Singing in the shower is fun until you get soap in your mouth. Then it’s a soap opera.
Heard from a colleague…
I am the king of dad jokes, but I have no kids of my own. Does that make me a faux pas?
What do you call a factory that produces good products?
A satisfactory!
If April showers bring May flowers, what do May flowers bring?
Pilgrims
My wife let me listen to her favorite audiobook, but halfway through I accidentally deleted it…now I’ll never hear the end of it…
What do you call a Russian sitting on a box of crackers?
Putin on the Ritz
When I was a kid, bedtime was 9 pm. l couldn’t wait to be a grownup so I could go to bed anytime I wanted.
Turns out that is 9 pm.
I found a solution for the egg crisis. I eat oatmeal for breakfast now.
Dear Math, grow up and solve your own problems.
They say a woman never reveals her age…unless she’s standing next to her husband.
Why should you never iron a four-leaf clover?
Because you should never press your luck.
Why don’t skeletons ever use cell phones?
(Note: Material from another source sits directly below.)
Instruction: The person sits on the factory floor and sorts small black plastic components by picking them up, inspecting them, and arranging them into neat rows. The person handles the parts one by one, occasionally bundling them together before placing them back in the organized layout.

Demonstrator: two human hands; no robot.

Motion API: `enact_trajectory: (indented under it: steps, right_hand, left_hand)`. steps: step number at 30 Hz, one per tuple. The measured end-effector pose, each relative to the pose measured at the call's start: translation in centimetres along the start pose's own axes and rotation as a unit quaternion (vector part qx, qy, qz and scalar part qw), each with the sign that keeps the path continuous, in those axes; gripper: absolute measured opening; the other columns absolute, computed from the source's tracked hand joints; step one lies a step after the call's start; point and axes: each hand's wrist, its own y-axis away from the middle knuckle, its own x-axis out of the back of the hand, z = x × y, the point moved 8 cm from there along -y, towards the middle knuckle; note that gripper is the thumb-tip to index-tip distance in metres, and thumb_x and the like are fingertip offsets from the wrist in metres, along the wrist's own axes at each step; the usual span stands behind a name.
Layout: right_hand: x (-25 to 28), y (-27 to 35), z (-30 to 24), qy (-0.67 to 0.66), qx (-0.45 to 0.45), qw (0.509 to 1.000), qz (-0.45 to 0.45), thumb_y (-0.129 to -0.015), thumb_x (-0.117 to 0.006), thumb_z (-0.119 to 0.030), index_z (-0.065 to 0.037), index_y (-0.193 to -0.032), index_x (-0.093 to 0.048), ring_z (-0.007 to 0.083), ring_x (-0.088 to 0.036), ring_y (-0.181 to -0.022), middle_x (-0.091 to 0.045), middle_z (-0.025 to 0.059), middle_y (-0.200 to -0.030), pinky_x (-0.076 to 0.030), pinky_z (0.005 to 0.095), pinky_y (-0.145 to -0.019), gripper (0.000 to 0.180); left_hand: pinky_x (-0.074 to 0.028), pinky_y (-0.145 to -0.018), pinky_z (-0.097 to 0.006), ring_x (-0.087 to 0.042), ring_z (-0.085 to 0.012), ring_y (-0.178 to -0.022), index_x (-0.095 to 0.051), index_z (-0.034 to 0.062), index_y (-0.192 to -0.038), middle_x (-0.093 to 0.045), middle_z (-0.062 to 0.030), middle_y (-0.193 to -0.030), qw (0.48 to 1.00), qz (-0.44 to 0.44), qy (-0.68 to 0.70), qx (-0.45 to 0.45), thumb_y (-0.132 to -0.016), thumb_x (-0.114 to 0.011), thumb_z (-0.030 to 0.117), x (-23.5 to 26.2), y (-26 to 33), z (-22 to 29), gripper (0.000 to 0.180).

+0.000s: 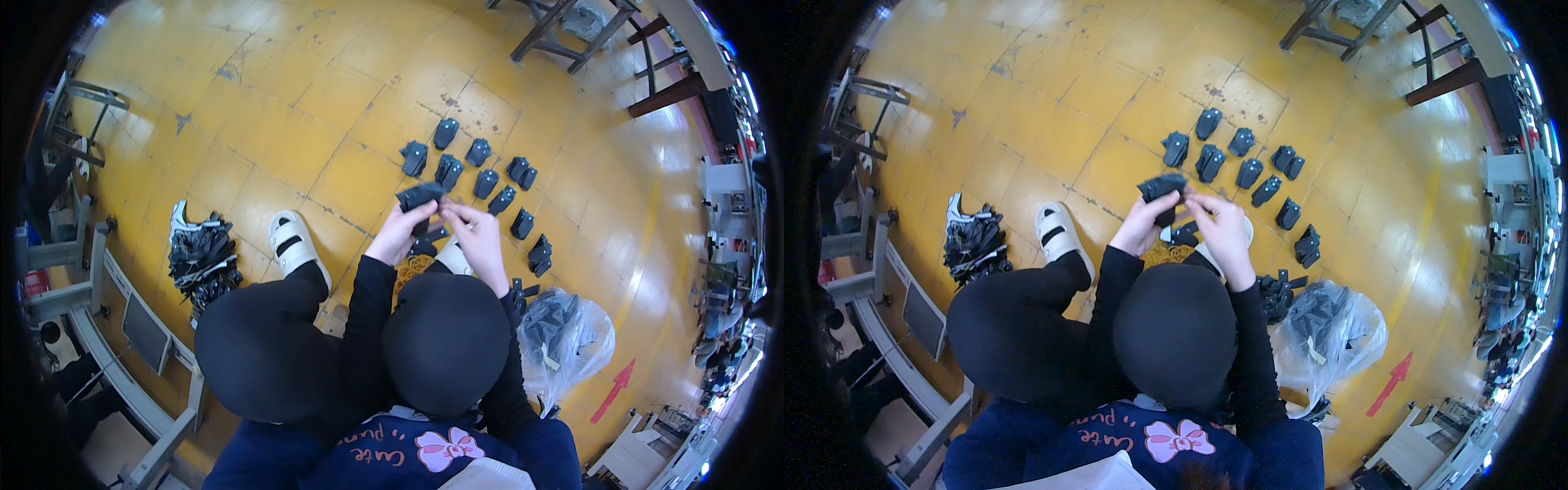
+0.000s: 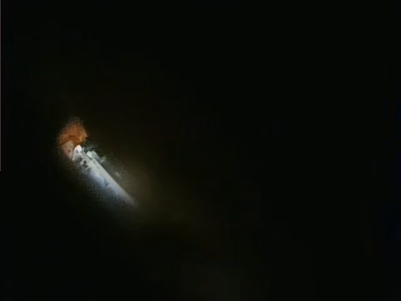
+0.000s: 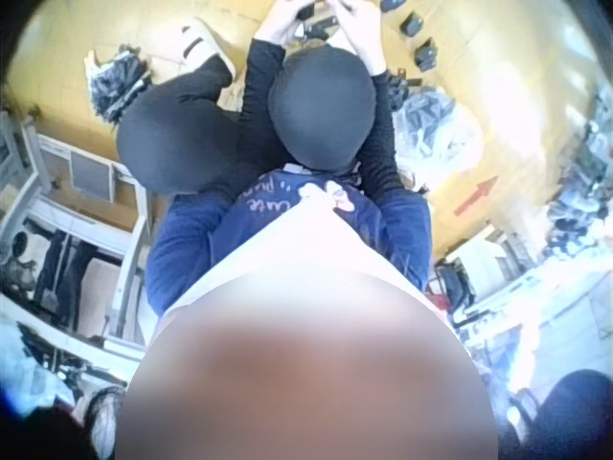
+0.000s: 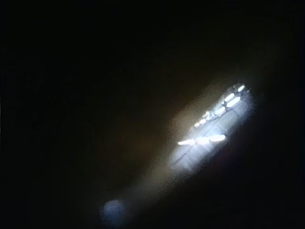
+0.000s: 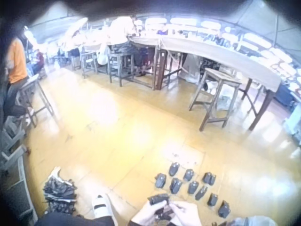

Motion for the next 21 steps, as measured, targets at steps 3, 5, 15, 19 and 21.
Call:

They don’t have the guts.
My kids stopped asking about their inheritance when they saw me reading “Don’t be the wealthiest guy in the graveyard.”
I ordered a chicken and an egg online.
I’ll let you know what comes first.
I did not crop out the top part, because if it is indeed the verified account of Jason Derulo, that makes it even sillier (to me, at least).
Took me a minute there.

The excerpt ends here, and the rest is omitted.